For each line below that holds "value", return the line as it stands.

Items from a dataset
*-*-*
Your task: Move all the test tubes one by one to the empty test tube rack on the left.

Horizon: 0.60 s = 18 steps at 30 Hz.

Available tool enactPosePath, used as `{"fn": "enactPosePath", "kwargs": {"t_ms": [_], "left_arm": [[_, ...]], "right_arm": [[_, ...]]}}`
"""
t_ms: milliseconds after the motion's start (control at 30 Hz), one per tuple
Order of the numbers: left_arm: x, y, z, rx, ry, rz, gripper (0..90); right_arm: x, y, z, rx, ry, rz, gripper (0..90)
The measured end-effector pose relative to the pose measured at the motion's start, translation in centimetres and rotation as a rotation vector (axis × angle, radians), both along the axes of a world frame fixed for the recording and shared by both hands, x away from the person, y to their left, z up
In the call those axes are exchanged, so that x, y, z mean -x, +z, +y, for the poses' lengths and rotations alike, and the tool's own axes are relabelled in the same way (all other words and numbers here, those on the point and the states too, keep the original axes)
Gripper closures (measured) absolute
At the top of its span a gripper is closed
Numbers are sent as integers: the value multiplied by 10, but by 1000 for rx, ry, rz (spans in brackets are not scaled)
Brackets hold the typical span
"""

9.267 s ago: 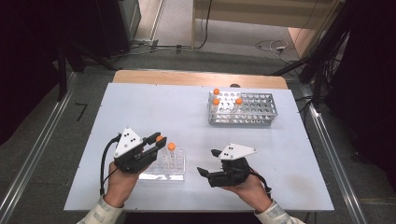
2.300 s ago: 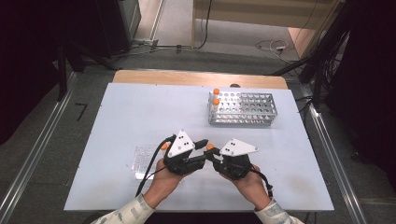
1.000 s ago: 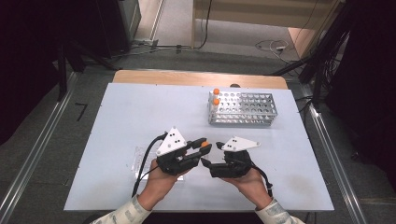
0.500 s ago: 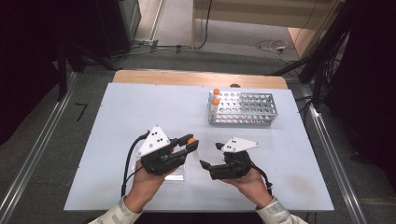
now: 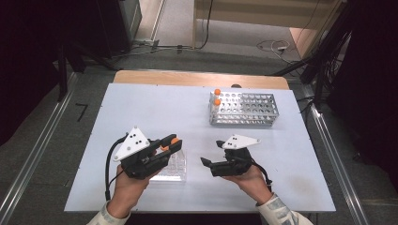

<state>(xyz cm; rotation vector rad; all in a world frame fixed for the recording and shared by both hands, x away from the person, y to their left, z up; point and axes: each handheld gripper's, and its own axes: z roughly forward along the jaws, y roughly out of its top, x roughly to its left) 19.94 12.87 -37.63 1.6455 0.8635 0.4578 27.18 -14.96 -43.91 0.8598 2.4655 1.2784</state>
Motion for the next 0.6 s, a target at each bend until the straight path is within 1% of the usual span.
{"fn": "enactPosePath", "kwargs": {"t_ms": [267, 433, 533, 600], "left_arm": [[4, 1, 20, -13, 41, 11, 701], [7, 3, 33, -48, 80, 15, 701], [6, 3, 38, -63, 107, 11, 701], [5, 3, 42, -62, 123, 11, 701]], "right_arm": [[-6, -1, 1, 3, -8, -2, 173], [-9, -1, 0, 4, -17, -2, 174], [-9, -1, 0, 3, -19, -1, 174], [-9, -1, 0, 4, -19, -1, 174]]}}
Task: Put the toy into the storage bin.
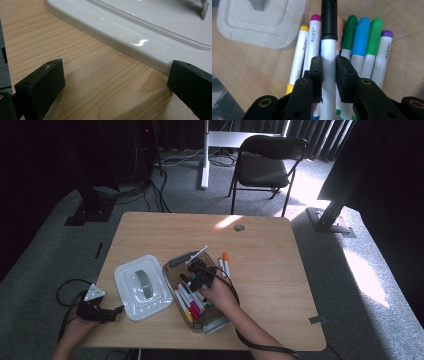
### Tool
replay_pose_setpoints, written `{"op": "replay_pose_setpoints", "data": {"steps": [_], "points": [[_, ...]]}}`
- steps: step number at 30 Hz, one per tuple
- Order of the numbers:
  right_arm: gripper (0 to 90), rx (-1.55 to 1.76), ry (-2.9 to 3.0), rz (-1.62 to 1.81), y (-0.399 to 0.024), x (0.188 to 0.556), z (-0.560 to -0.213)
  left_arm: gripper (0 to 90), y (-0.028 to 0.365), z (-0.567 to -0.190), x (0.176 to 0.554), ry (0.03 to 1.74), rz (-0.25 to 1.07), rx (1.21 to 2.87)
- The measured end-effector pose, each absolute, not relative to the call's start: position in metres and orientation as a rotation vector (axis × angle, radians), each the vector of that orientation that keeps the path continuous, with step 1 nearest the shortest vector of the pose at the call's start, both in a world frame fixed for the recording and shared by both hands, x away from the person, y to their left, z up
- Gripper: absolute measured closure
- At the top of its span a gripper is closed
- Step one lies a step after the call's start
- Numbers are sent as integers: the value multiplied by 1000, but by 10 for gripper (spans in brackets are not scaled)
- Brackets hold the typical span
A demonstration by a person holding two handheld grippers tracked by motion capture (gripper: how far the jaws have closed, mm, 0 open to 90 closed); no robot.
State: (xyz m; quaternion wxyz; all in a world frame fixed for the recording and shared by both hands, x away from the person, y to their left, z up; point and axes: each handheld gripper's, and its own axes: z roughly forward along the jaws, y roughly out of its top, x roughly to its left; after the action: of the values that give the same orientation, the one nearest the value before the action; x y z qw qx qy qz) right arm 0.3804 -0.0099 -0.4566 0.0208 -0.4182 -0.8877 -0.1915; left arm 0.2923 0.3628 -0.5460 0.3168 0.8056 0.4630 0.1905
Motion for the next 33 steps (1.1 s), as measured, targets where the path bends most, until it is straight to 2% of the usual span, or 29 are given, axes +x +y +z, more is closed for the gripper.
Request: {"op": "replay_pose_setpoints", "data": {"steps": [10,16,33], "points": [[721,-1285,-2732,-624,-12,379,-454,17,363,-546,292,1218,503,2122],[699,-1252,-2725,-723,-20,370,-439,17,363,-546,292,1217,504,2121],[593,-1386,-2641,-1060,-85,369,-384,17,363,-546,292,1218,505,2120]]}}
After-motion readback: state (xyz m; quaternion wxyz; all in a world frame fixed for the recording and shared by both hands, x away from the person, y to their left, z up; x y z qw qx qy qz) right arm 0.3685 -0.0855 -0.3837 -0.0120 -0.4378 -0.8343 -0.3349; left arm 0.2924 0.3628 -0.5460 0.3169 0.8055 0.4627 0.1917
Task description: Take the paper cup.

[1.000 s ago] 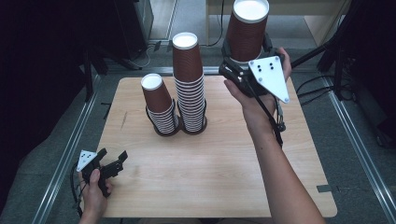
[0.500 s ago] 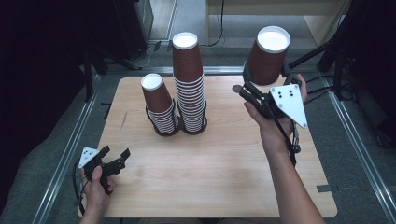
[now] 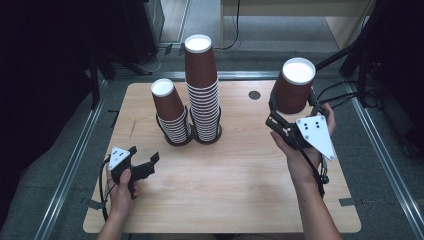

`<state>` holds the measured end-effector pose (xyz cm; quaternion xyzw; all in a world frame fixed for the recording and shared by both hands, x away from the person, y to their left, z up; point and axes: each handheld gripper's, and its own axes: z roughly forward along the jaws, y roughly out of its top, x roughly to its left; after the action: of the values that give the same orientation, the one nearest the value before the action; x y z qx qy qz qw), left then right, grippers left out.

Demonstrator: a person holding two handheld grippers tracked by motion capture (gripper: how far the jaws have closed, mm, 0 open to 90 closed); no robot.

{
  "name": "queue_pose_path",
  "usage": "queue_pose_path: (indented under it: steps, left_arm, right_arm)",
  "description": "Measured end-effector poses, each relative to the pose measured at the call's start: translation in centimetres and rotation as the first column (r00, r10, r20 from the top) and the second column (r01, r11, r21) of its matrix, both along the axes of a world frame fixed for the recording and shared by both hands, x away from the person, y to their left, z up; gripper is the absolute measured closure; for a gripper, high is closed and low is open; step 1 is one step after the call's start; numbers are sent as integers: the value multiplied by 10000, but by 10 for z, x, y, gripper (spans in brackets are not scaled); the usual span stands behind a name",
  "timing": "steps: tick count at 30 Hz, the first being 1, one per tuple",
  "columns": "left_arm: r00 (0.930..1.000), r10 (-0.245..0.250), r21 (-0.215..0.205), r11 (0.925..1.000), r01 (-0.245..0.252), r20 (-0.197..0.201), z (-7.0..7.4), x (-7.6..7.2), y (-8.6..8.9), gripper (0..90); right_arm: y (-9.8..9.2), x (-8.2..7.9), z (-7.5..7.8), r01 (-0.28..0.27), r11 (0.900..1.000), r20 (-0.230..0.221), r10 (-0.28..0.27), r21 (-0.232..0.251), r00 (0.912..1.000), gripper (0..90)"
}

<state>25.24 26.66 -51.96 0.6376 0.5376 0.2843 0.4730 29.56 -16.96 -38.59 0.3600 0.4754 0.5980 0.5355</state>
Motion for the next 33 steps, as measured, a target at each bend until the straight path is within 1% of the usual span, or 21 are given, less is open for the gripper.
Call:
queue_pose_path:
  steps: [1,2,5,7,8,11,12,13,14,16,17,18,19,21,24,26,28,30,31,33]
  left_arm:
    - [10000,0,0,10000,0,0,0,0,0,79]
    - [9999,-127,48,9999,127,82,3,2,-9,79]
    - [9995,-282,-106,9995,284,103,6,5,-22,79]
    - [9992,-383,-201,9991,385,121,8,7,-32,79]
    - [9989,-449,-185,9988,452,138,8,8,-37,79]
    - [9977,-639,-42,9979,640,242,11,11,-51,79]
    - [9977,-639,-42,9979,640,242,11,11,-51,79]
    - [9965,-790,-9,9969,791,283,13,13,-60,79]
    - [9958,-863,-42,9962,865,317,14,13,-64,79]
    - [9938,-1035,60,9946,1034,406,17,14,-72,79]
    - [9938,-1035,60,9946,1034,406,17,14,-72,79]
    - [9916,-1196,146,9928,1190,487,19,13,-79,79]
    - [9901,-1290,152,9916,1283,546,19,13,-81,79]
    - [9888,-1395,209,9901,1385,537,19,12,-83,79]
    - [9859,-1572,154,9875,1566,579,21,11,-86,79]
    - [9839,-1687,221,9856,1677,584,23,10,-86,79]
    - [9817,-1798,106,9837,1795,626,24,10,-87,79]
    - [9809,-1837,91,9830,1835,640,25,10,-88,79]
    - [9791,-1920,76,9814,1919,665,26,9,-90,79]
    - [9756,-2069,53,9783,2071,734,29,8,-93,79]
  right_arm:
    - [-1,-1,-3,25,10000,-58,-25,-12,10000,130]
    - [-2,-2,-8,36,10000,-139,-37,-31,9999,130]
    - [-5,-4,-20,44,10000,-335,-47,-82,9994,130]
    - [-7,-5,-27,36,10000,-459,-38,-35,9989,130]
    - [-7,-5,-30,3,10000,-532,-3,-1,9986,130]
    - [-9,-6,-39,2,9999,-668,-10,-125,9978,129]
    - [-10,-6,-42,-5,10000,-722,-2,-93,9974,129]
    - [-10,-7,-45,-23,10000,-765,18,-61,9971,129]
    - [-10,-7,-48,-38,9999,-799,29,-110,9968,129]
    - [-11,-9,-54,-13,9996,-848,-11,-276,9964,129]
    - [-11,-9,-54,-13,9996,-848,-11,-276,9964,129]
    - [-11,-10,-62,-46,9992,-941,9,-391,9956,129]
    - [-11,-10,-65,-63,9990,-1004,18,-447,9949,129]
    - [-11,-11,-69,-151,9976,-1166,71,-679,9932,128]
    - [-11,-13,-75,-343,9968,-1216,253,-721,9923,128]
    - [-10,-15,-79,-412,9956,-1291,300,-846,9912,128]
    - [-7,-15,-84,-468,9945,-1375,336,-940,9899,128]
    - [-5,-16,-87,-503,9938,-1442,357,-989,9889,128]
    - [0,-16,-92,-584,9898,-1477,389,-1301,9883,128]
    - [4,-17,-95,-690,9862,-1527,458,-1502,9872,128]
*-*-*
# RESULT FOR THIS TASK
Numbers are sent as integers: the value multiplied by 10, but by 1000 for rx, ry, rz (spans in brackets are not scaled)
- Numbers are sent as integers: the value multiplied by 1000, but by 10 for gripper (spans in brackets are not scaled)
State: (xyz m; quaternion wxyz; all in a world frame fixed for the recording and shared by both hands, x away from the person, y to their left, z up; point and axes: each handheld gripper's, and its own axes: z roughly forward along the jaws, y roughly out of its top, x roughly to its left; after the action: of the values that give the same orientation, the one nearest the value before the action; x y z qw qx qy qz) right arm 0.3804 -0.0099 -0.4566 0.0208 -0.4182 -0.8877 -0.1915; left arm 0.2923 0.3628 -0.5460 0.3168 0.8056 0.4630 0.1905
`<state>` holds the measured end-effector pose (xyz cm; quaternion xyzw; all in a world frame fixed for the recording and shared by both hands, x away from the person, y to their left, z up; point and axes: each handheld gripper's, and its own axes: z roughly forward along the jaws, y roughly out of its top, x roughly to its left; after the action: of the values that give the same orientation, the one nearest the value before the action; x y z qx qy qz qw), left then right, grippers left out.
  "description": "Measured end-effector poses, each relative to the pose measured at the call's start: translation in centimetres and rotation as the first column (r00, r10, r20 from the top) and the second column (r01, r11, r21) of its matrix, both along the axes of a world frame fixed for the recording and shared by both hands, x away from the person, y to their left, z up; gripper is the absolute measured closure; for a gripper, high is closed and low is open; step 1 is one step after the call's start; numbers are sent as integers: the value multiplied by 10000, but by 10 for z, x, y, gripper (spans in brackets are not scaled); the usual span stands behind a name",

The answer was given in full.